The article makes no mention of the way in which the stingers boasted about their Muslim Brotherhood, Hamas and Hezbollah connections; no mention of their openly stated desire to bring Sharia law to America; no mention of Schiller’s contentions about Jewish control over print media; etc.  Instead, the report limits itself to having Schiller attack a group — Tea Partiers — that the media assumes everybody wants to attack, and for precisely the same reasons Schiller did.

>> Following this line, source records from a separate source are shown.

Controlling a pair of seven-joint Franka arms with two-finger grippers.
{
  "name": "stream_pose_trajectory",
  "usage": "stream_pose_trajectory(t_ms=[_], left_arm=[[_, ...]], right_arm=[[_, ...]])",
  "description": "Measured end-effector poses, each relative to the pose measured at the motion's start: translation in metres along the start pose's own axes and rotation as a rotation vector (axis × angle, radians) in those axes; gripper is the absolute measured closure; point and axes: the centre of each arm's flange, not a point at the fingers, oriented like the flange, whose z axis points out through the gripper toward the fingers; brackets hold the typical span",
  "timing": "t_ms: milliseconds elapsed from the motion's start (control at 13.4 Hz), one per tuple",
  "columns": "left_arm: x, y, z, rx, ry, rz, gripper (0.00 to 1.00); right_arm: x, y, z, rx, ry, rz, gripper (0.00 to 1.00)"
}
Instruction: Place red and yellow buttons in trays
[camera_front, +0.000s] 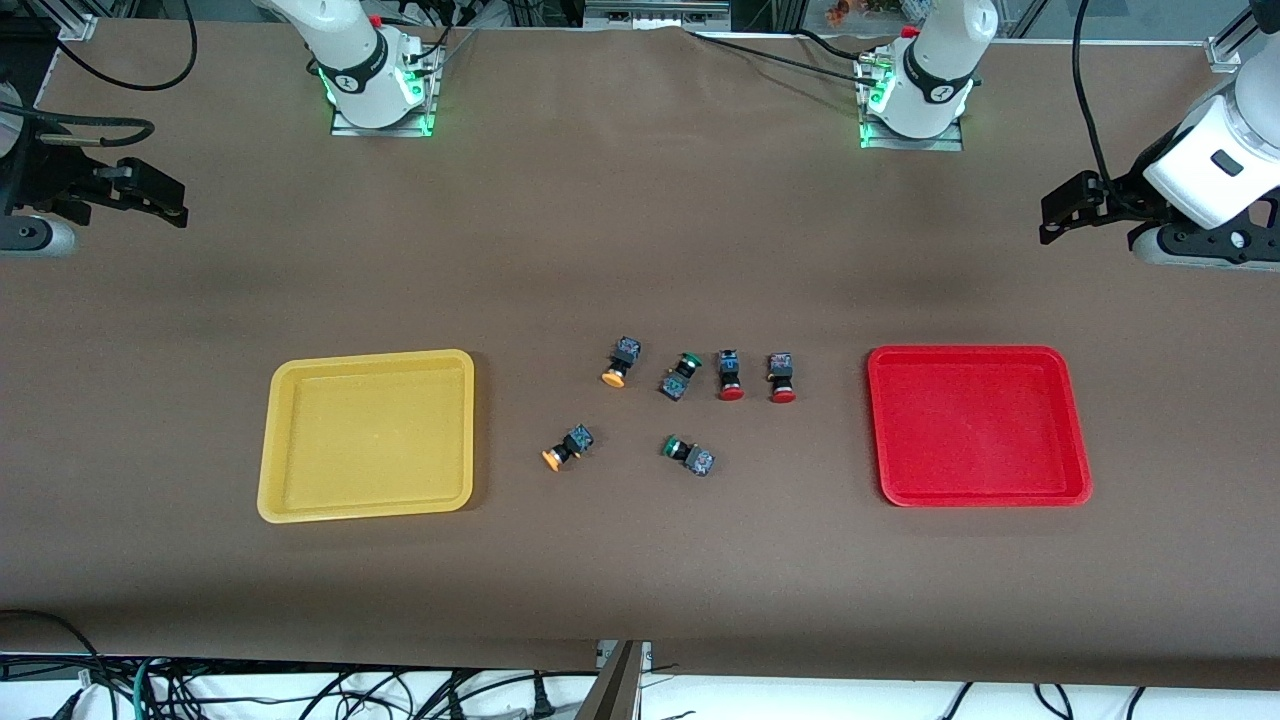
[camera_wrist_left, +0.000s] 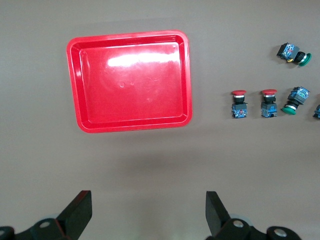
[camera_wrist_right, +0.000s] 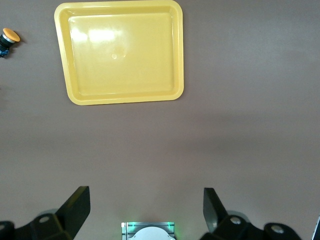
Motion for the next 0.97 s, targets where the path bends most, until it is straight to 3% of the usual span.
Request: stream_pose_trajectory(t_ms=[599, 673, 973], left_arm=[[0.003, 0.007, 0.001, -0.001, -0.003, 0.013, 0.00], [0.003, 0.013, 0.005, 0.000, -0.021, 0.026, 0.00], [0.021, 0.087, 0.082, 0.008, -0.220, 0.159, 0.00]], right_arm=[[0.000, 0.000, 0.000, 0.000, 0.000, 0.000, 0.00], [0.000, 0.000, 0.000, 0.000, 0.000, 0.000, 0.00], [0.005, -0.003, 0.007, 0.019, -0.013, -0.004, 0.00]])
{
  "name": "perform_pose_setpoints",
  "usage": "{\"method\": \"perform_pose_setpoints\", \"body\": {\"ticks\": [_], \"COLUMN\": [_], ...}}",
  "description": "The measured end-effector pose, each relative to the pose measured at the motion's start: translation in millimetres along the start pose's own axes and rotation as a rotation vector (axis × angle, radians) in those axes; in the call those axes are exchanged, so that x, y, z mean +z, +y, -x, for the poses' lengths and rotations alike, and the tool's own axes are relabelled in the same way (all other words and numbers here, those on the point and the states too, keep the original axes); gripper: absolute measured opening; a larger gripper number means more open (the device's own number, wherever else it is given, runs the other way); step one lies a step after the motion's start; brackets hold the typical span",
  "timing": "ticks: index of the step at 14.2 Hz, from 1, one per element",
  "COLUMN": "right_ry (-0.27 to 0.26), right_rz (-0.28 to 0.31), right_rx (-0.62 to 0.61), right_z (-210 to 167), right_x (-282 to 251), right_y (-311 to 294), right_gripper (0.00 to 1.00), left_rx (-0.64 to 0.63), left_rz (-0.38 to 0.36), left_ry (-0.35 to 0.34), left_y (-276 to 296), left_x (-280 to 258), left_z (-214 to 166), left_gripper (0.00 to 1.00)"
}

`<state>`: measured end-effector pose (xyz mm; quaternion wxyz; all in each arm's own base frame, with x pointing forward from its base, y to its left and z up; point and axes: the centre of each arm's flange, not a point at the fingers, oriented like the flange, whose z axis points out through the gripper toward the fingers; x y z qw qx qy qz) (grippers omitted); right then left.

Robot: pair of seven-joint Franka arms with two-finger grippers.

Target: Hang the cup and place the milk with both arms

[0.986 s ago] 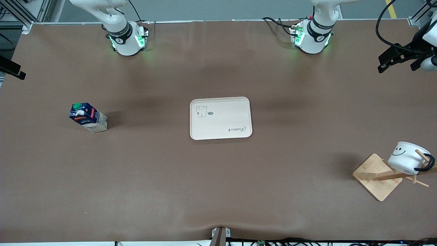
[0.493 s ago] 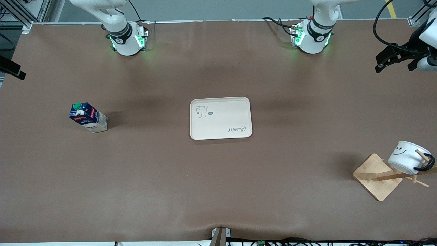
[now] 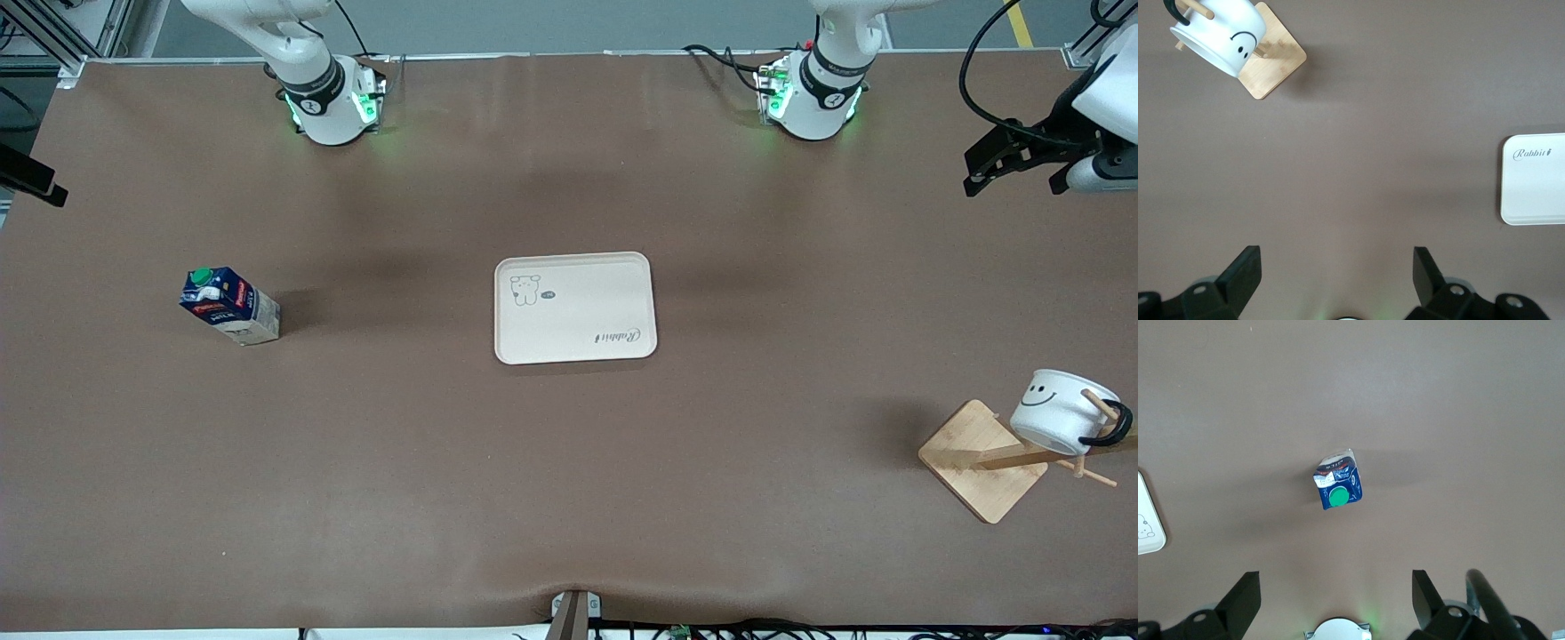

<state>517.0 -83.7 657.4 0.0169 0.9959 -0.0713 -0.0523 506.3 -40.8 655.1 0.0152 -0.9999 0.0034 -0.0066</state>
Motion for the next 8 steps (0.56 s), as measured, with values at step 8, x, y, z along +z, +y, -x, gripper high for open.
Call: {"method": "perform_pose_setpoints", "body": {"ticks": [8], "right_ry": [-0.010], "right_rz": [0.000], "right_rx": [0.001], "right_z": [0.7], "right_x": [1.2], "right_y": [0.0], "right_gripper": [1.00], "left_rx": [-0.023], "left_rz": [0.002], "left_ry": [-0.001], "left_y": [4.4], "left_x": [-0.8], "left_z": [-2.3], "left_gripper": [1.00]}}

The report also helps Vivian Schiller look like a victim.  As you noticed, O’Keefe is not described as a citizen journalist, or a muckraker, or even a provocateur in the Michael Moore mold.  Instead, he’s a conservative activist.  The article has more to say about O’Keefe, little of it complimentary.  While it passes as lightly as possible over the way in which he brought ACORN down, it packs the highest number of details into describing his arrest:

O’Keefe, best known for wearing a pimp costume in hidden-camera videos that embarrassed the community-organizing group ACORN, posted the NPR video on his website, Project Veritas. The group said the video was shot on Feb. 22.

O’Keefe also pleaded guilty last May after he was accused of trying to tamper with the phones in Sen. Mary Landrieu’s office. He pleaded guilty misdemeanor charges of entering federal property under false pretenses and was sentenced to three years probation, 100 hours of community service and a $1,500 fine.

Not only is Schiller (per the AP) being hounded by a criminal activist, she and NPR are coming under “pressure” for what are apparently the most innocuous of sins — offending anti-liberal conservatives and using poor judgment in firing tactics (not, please note, in the decision to fire in the first place):

The shake-up comes at a critical time. Conservative politicians are again pressing to end congressional funding for NPR, money the organization said it needs to keep operating public radio and television stations in some of the nation’s smallest communities. The White House defended the funding, saying there remains a need for public broadcasting.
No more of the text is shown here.